* **TASK INSTRUCTIONS**
Return nothing but the lines from the one with "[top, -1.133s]" through the one with "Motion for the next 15" in the data below, word for word and without pictures.

* **RECORDS FOR THIS TASK**

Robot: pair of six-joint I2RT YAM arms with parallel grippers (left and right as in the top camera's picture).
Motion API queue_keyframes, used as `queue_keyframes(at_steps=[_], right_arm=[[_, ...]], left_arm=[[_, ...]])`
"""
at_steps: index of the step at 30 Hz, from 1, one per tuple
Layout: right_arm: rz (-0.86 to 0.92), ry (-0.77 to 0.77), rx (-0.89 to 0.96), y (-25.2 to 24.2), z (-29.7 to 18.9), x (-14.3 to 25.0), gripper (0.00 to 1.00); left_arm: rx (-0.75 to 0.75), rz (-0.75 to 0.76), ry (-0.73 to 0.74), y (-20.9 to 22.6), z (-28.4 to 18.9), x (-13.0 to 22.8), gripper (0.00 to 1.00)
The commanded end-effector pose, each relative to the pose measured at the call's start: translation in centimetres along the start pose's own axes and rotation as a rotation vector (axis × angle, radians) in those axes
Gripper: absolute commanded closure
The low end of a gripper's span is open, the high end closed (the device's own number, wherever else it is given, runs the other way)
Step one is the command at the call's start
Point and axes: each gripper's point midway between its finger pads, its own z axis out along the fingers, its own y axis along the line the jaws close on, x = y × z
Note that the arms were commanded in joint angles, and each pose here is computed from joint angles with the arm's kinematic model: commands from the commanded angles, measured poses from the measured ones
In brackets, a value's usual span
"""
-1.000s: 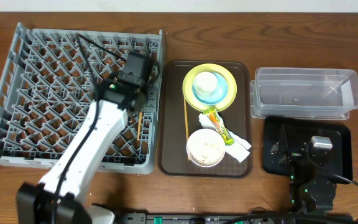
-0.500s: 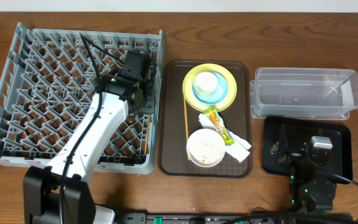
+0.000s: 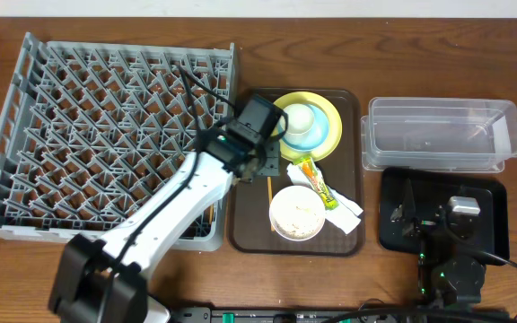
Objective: Sort waste into correct bins and load items into the dishwasher
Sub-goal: 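Grasp the chopsticks with the left gripper and lift toward the rack, then insert the chopsticks upright into the rack's right edge slots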
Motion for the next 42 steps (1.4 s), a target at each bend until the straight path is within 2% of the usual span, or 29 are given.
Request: queue_keyframes(at_steps=[1,8,17,18,21,24,30,33,38,42], right_arm=[[-0.006,0.003,0.007,-0.2,0.0,0.1,0.01],[-0.006,0.003,0.007,-0.2,0.0,0.1,0.01],[-0.005,0.003,0.008,-0.2,0.0,0.1,0.01],[-0.005,0.003,0.008,-0.2,0.0,0.1,0.01],[-0.005,0.003,0.007,-0.2,0.0,0.1,0.01],[-0.006,0.003,0.007,-0.2,0.0,0.1,0.01],[-0.006,0.003,0.007,-0.2,0.0,0.1,0.01],[-0.006,0.003,0.007,-0.2,0.0,0.1,0.01],[-0.006,0.003,0.007,-0.2,0.0,0.1,0.01],[-0.006,0.003,0.007,-0.2,0.0,0.1,0.01]], left_arm=[[-0.073,-0.026,0.031,0.7,3.6,0.9,0.59],[-0.136,-0.032,0.126,1.9,8.5,2.7,0.59],[-0.176,-0.029,0.188,2.9,11.8,4.4,0.59],[-0.180,-0.029,0.195,3.0,12.1,4.6,0.64],[-0.187,-0.029,0.203,3.2,12.3,4.8,0.90],[-0.178,-0.034,0.188,3.1,11.9,4.3,0.92],[-0.121,-0.034,0.079,2.6,7.8,0.4,0.92],[-0.087,-0.037,-0.021,3.4,2.4,-2.4,0.92],[-0.095,-0.035,-0.092,6.5,-3.8,-3.4,0.92],[-0.126,-0.004,-0.101,9.0,-6.4,-3.2,0.92]])
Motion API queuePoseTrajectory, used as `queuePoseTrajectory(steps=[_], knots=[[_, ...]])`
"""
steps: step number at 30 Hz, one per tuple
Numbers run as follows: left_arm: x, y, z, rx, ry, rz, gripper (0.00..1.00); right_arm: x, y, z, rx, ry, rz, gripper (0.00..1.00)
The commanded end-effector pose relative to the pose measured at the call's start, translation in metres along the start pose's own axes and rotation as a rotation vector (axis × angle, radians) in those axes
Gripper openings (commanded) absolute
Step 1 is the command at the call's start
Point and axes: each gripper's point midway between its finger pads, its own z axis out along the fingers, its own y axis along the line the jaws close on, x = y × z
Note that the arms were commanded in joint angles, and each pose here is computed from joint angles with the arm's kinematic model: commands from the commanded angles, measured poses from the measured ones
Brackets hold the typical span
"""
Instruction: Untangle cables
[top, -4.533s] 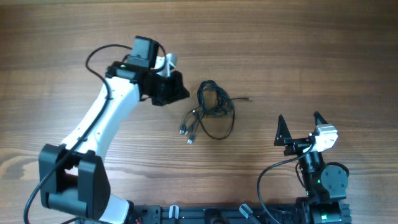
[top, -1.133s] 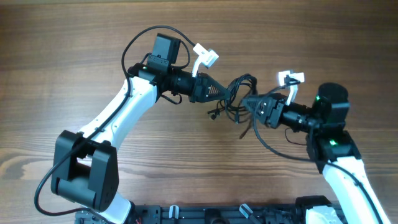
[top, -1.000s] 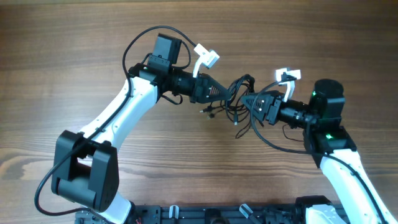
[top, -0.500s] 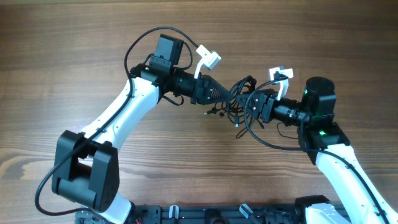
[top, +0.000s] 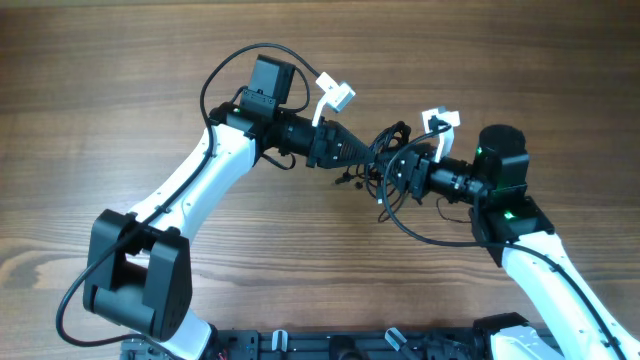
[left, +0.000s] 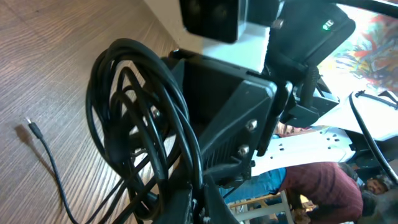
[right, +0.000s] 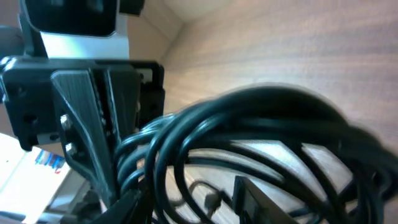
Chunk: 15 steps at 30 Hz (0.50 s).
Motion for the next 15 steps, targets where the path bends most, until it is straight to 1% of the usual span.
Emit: queuePoseTrajectory(steps=[1,2,3,5,6,8,9,11,12,13,14,15], knots=[[-0.004,-0.013,-0.001,0.039,-0.005,0.029,0.04,-0.01,-0.005,0.002,0.035,-0.041,-0.021,0.36],[-0.004,-0.013,-0.001,0.04,-0.005,0.029,0.04,-0.012,-0.007,0.002,0.048,-0.048,-0.021,0.31],[-0.004,-0.014,-0.001,0.043,-0.005,0.029,0.04,-0.012,-0.009,0.002,0.053,-0.048,-0.019,0.24],[-0.004,-0.014,-0.001,0.042,-0.005,0.03,0.04,-0.011,-0.009,0.002,0.054,-0.046,-0.015,0.08],[-0.004,-0.014,-0.001,0.042,-0.005,0.03,0.04,-0.011,-0.009,0.002,0.053,-0.046,0.0,0.04],[-0.004,-0.005,-0.001,-0.01,-0.005,0.026,0.04,-0.014,-0.007,0.002,0.047,-0.057,0.034,0.04],[-0.003,0.006,-0.002,-0.072,-0.003,0.017,0.04,-0.014,-0.007,0.002,0.044,-0.058,0.05,0.04],[-0.002,0.012,-0.002,-0.111,0.0,0.006,0.04,-0.013,-0.006,0.002,0.038,-0.051,0.064,0.04],[0.0,0.016,-0.003,-0.13,0.004,-0.004,0.27,-0.012,-0.005,0.002,0.032,-0.048,0.08,0.04],[0.001,0.017,-0.003,-0.136,0.005,-0.009,0.42,-0.011,-0.003,0.002,0.024,-0.043,0.086,0.04],[0.001,0.017,-0.003,-0.136,0.005,-0.009,0.52,-0.011,-0.003,0.002,0.024,-0.042,0.087,0.04],[0.001,0.017,-0.003,-0.14,0.005,-0.009,0.57,-0.011,-0.004,0.002,0.024,-0.042,0.088,0.04]])
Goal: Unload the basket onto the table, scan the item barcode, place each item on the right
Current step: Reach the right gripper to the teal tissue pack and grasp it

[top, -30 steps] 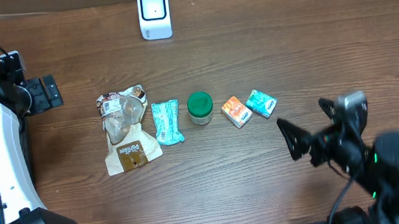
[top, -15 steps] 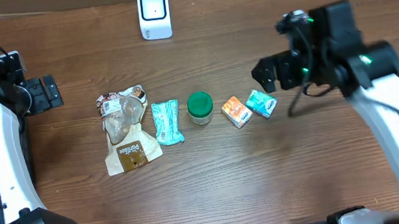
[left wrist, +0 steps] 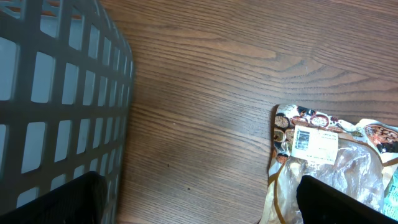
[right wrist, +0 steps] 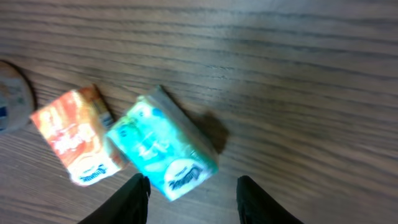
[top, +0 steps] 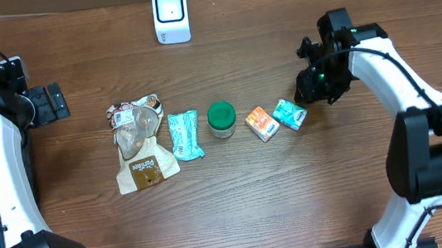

* **EXERCISE OUTPUT**
[top, -1.133s] 
[top, -1.000s] 
[top, -0.500s] 
[top, +0.000s] 
[left, +0.000s] 
[right, +0.000s] 
Chunk: 15 steps at 30 Hz (0.50 s).
Motion for the next 15 steps, targets where the path bends most, until it is straight to 1% of the usual span.

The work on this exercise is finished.